Work request
Search the records below for the string "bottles" and report only the number of lines that contain it.

Task input
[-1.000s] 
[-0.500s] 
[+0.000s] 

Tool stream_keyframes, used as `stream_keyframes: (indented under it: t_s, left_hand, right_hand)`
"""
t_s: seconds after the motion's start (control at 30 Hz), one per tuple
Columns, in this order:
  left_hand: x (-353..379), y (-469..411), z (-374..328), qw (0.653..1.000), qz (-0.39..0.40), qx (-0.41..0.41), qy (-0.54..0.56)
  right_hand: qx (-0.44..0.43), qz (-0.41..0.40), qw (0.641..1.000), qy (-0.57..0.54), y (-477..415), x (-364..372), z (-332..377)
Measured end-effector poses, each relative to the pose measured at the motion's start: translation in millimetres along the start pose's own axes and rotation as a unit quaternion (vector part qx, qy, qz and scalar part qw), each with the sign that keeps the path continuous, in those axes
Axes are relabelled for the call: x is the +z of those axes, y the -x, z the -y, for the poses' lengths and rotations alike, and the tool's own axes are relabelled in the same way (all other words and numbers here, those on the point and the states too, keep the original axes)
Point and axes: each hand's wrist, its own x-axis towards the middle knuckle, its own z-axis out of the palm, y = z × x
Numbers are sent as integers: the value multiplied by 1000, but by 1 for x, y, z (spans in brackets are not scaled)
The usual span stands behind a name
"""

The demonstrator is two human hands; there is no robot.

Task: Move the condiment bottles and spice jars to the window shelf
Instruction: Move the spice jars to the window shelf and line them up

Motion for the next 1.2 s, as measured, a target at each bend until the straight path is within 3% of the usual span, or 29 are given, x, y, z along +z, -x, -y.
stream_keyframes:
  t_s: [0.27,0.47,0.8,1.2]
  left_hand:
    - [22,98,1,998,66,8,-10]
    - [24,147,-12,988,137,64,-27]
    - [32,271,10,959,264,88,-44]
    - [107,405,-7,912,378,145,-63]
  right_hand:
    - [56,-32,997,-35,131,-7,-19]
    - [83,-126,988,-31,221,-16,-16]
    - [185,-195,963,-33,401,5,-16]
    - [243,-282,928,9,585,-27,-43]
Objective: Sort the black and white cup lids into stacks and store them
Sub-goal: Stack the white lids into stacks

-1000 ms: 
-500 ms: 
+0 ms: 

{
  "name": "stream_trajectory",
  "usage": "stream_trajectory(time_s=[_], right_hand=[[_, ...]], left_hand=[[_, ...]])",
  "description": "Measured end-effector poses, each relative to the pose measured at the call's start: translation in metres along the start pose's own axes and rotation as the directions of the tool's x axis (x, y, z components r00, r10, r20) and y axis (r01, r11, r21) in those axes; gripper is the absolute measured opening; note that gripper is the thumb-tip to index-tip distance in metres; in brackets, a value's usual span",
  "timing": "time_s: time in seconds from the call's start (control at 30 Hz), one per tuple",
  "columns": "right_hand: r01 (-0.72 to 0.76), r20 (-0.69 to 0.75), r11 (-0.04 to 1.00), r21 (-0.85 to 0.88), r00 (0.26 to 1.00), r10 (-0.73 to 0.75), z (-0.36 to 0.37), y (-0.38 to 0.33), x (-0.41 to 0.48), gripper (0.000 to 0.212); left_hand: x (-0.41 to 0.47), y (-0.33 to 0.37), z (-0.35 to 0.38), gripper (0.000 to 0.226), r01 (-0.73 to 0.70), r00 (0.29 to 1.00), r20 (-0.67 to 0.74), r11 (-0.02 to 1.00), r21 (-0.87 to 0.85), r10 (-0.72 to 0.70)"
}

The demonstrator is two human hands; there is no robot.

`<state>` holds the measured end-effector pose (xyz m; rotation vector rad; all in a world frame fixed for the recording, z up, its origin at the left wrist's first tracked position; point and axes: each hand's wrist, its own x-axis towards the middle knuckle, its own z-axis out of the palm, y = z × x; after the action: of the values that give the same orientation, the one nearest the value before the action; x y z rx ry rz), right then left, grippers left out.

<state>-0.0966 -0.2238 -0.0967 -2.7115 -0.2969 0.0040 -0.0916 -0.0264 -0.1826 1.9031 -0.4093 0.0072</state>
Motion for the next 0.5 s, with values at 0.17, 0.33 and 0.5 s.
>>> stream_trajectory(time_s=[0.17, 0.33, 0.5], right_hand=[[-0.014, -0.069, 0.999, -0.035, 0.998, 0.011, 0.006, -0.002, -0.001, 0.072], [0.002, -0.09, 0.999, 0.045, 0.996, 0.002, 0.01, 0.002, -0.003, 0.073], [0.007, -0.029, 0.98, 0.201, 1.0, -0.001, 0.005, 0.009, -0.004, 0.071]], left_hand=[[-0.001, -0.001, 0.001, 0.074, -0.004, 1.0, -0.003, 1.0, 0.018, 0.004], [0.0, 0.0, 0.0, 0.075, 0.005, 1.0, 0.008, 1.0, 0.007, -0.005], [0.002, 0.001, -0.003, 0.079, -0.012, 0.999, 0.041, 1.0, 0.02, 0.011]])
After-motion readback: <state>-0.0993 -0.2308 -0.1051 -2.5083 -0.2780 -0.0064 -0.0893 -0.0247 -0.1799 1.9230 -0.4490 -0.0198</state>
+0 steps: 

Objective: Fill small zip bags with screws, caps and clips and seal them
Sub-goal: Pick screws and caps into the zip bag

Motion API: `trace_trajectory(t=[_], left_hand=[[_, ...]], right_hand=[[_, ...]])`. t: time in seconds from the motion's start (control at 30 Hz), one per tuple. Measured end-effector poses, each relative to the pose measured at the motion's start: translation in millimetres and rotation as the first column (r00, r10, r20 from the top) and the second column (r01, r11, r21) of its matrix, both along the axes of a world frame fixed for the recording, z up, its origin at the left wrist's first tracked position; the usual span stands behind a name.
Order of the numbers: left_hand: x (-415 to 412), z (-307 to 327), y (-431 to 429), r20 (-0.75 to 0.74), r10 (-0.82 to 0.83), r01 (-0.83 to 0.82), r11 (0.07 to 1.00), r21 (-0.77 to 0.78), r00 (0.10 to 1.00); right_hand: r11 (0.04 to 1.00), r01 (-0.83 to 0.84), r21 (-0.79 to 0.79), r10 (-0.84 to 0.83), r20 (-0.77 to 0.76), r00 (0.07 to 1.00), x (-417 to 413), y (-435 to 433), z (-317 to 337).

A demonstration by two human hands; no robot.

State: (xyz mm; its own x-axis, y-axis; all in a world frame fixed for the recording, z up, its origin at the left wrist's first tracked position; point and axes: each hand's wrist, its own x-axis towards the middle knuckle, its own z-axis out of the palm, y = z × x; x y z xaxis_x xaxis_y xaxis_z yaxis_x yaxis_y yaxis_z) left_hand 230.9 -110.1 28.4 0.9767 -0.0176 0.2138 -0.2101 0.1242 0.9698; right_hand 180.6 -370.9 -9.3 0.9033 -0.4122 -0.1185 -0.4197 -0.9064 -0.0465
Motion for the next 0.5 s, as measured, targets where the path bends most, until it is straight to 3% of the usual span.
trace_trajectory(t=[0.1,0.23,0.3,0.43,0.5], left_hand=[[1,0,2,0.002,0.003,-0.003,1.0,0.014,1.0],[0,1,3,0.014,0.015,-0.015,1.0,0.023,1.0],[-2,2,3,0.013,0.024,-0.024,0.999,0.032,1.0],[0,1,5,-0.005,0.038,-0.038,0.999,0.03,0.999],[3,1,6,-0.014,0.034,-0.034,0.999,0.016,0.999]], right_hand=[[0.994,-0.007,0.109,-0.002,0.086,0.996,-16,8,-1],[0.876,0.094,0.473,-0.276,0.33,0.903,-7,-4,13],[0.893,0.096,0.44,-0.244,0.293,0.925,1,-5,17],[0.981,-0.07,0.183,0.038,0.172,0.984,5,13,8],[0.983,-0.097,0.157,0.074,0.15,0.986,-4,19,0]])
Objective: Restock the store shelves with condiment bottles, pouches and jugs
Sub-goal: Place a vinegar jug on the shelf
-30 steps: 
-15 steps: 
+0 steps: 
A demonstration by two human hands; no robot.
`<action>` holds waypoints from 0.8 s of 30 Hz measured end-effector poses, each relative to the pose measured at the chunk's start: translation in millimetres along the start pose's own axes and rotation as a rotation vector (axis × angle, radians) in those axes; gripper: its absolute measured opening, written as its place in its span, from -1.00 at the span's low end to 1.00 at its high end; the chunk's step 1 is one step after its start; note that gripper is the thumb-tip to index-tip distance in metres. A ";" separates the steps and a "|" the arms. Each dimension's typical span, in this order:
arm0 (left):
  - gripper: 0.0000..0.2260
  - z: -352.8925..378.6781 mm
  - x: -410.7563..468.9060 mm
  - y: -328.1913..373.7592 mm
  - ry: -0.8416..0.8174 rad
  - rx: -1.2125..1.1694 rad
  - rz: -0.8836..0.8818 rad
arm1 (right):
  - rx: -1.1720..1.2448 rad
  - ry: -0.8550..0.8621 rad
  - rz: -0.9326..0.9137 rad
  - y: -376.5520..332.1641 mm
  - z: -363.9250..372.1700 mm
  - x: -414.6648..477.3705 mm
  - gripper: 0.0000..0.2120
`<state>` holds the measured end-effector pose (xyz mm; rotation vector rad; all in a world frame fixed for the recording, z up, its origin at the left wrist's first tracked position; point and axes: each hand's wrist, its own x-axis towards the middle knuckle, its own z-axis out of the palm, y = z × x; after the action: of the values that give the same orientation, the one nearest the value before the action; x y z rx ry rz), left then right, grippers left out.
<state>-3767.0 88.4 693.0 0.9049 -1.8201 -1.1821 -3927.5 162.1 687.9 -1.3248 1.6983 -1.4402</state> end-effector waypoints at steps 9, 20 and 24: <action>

Exercise answer
2